[To do]:
In the listing below, count the lines with "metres" and report only the figure.

Start of Material provided

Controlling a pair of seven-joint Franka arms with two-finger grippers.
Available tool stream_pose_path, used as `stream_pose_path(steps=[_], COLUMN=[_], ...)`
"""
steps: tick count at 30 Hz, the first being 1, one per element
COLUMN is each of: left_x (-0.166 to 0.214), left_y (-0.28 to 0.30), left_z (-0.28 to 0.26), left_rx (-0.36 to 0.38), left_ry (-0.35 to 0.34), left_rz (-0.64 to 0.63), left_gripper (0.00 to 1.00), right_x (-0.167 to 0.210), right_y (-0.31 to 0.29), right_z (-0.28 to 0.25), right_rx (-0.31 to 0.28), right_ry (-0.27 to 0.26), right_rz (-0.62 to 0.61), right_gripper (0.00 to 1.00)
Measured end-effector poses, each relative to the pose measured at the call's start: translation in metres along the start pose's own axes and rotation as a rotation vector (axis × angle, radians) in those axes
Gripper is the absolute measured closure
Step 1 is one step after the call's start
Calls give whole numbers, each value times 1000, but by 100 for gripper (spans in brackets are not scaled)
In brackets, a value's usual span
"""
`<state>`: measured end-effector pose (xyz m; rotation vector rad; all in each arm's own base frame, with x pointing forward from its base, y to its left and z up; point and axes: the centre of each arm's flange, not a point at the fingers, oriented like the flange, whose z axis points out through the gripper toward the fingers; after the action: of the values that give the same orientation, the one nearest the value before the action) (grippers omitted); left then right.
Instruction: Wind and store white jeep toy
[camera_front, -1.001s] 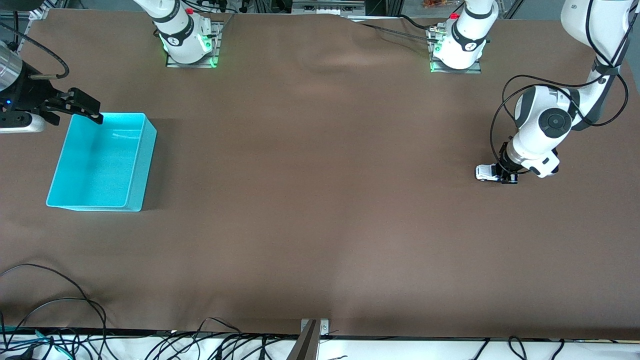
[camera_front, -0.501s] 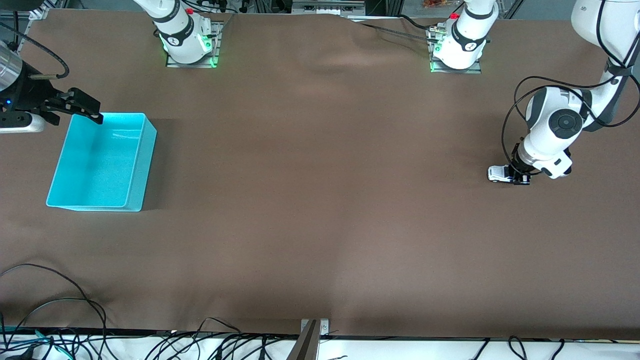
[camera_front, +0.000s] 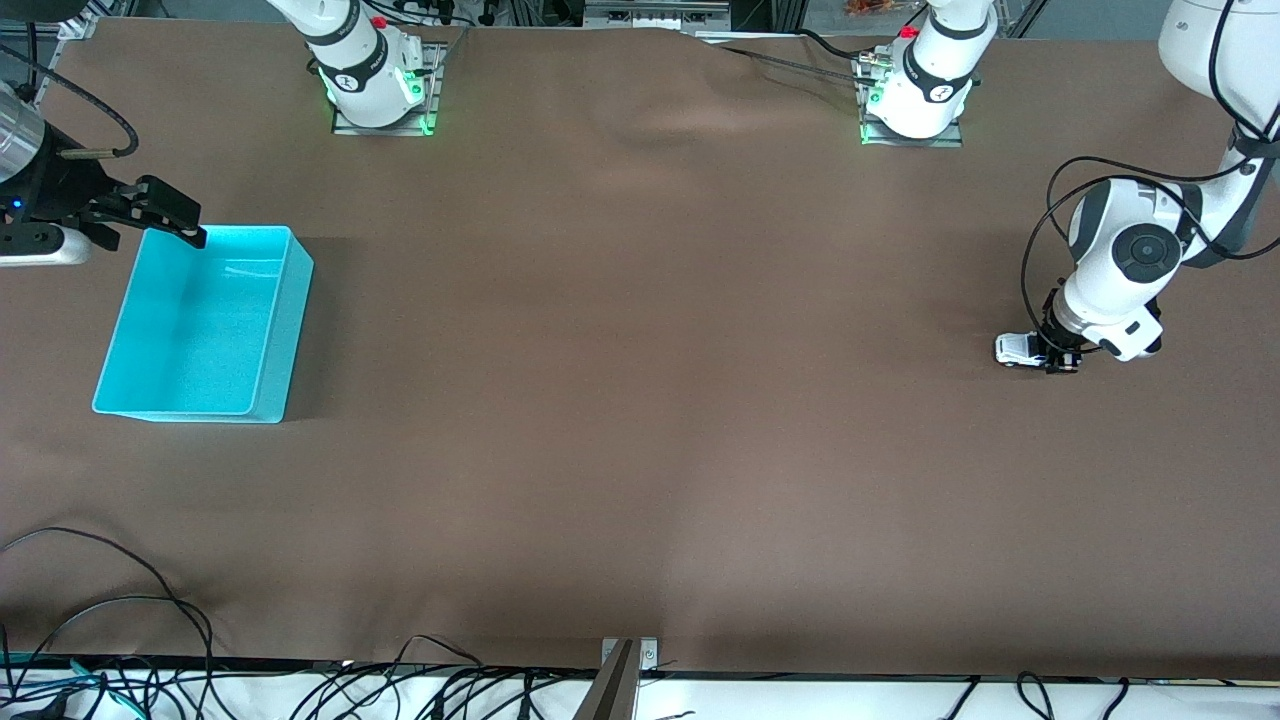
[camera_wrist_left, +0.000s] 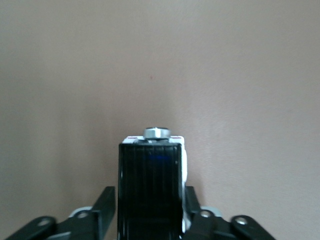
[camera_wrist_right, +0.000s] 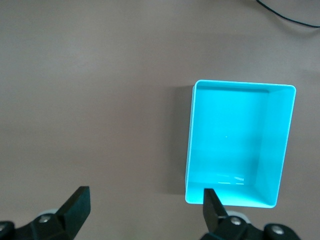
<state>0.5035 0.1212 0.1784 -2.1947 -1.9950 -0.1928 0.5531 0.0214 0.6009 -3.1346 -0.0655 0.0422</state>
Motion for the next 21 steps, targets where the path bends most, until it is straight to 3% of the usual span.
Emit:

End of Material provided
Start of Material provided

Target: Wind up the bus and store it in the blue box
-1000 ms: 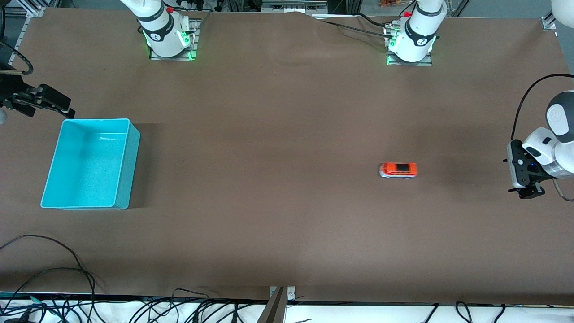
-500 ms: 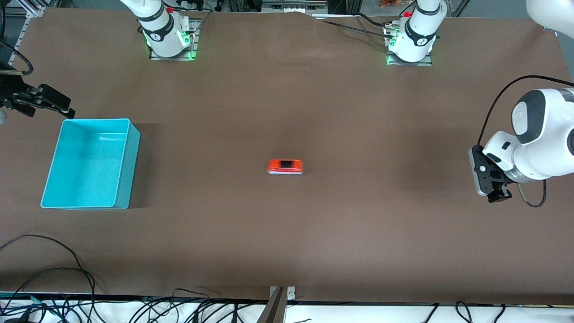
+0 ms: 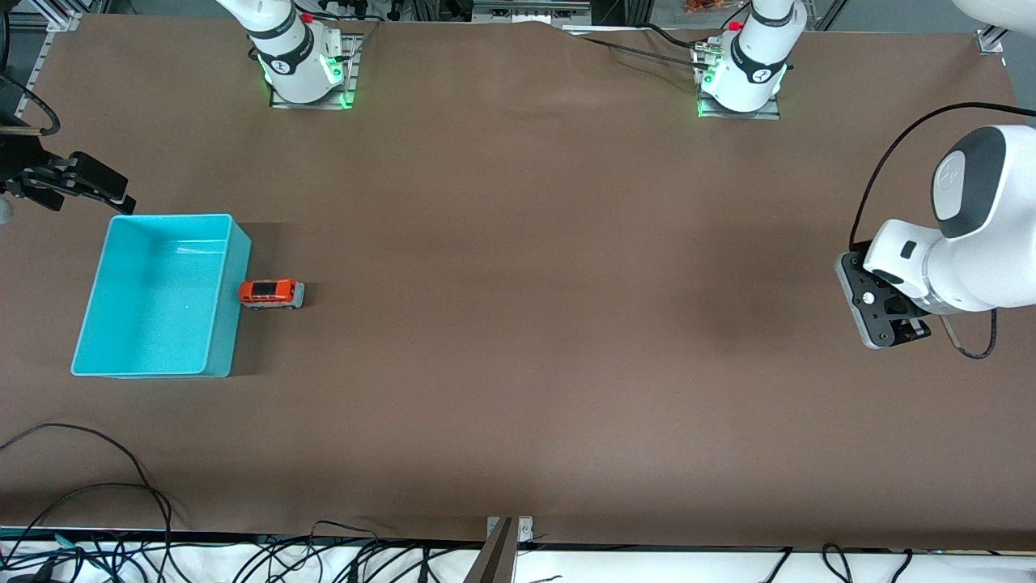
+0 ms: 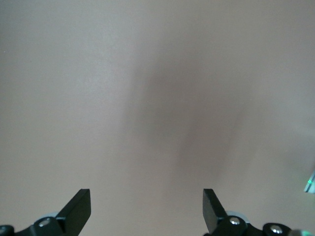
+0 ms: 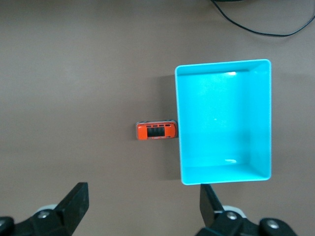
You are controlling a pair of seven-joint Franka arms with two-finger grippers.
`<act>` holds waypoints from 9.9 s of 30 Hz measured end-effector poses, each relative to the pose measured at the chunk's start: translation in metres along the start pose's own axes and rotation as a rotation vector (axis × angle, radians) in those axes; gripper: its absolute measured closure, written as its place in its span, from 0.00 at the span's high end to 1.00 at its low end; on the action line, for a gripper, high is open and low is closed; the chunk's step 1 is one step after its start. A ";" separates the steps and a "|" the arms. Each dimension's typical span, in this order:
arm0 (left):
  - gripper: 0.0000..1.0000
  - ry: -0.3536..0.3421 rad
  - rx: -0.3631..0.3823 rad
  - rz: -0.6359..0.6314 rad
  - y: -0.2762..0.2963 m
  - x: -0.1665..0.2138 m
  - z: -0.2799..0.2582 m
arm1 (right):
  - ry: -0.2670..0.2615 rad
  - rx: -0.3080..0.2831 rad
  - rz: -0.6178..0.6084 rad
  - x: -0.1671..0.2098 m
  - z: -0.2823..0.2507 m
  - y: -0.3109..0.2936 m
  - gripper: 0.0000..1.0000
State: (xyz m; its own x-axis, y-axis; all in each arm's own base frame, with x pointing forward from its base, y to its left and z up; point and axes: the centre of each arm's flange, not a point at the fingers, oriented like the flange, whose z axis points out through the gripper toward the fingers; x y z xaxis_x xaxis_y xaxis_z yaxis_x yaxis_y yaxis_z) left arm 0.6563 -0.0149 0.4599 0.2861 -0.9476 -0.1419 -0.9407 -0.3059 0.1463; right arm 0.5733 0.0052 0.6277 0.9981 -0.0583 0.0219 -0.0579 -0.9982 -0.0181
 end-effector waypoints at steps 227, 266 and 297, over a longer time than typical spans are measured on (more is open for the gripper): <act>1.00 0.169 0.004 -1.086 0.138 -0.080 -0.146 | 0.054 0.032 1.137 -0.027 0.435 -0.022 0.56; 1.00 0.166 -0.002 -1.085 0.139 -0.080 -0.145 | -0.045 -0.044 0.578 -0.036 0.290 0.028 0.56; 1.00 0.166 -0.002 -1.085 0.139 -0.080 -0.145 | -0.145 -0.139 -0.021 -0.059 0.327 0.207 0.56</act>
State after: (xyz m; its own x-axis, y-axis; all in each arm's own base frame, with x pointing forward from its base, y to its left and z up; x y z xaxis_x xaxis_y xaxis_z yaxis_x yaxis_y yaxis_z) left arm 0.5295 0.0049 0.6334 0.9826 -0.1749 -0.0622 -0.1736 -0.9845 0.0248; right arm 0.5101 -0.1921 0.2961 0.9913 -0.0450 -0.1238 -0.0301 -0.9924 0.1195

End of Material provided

[Answer to this task]:
2